● About this exercise: Print, unchanged, the line containing "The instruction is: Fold" along with all lines that follow it to the end of the listing.

..............................

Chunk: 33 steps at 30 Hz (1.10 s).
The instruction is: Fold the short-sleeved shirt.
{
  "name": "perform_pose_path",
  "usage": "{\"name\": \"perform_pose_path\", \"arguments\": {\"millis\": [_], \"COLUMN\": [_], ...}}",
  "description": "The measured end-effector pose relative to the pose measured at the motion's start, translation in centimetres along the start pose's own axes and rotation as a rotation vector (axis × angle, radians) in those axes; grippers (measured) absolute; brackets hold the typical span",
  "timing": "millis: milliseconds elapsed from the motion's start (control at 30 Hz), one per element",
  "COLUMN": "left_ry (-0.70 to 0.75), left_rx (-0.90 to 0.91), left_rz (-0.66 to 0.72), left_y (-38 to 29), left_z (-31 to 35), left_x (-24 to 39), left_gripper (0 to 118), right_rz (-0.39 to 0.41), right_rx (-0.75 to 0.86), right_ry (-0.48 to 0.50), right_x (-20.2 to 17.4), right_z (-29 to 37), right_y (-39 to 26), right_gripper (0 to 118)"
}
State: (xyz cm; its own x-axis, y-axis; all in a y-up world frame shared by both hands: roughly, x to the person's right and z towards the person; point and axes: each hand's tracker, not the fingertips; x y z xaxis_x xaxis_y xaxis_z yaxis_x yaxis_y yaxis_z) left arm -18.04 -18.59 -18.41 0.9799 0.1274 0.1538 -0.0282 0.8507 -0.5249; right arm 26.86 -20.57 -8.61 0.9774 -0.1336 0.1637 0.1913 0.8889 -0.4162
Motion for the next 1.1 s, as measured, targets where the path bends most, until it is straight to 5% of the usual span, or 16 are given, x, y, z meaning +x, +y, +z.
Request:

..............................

● Problem solution:
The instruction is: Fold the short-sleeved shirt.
{
  "name": "perform_pose_path",
  "usage": "{\"name\": \"perform_pose_path\", \"arguments\": {\"millis\": [_], \"COLUMN\": [_], ...}}",
  "description": "The measured end-effector pose relative to the pose measured at the motion's start, translation in centimetres along the start pose's own axes and rotation as a rotation vector (axis × angle, radians) in those axes; grippers (measured) absolute; brackets hold the typical span",
  "timing": "millis: milliseconds elapsed from the motion's start (control at 30 Hz), one per element",
  "COLUMN": "left_ry (-0.70 to 0.75), left_rx (-0.90 to 0.91), left_rz (-0.66 to 0.72), left_y (-38 to 29), left_z (-31 to 35), left_x (-24 to 39), left_gripper (0 to 118), right_rz (-0.39 to 0.41), right_rx (-0.75 to 0.86), right_ry (-0.48 to 0.50), right_x (-20.2 to 17.4), right_z (-29 to 37), right_y (-39 to 26), right_gripper (0 to 118)"
}
State: (xyz cm; its own x-axis, y-axis; all in a y-up world frame shared by both hands: roughly, x to the person's right and z towards the person; point and axes: each hand's tracker, not the fingertips; x y z xaxis_x xaxis_y xaxis_z yaxis_x yaxis_y yaxis_z) left arm -18.04 -18.59 -18.41 0.9799 0.1274 0.1538 -0.0282 0.8507 -0.5249; right arm 26.86 -20.57 -8.61 0.9774 -0.1336 0.1637 0.1913 0.8889 -0.4162
Motion for the next 1.1 s, as measured, targets where the path bends most, until it is straight to 5% of the usual span, or 16 are given, x, y, z meaning +x, +y, +z.
Request:

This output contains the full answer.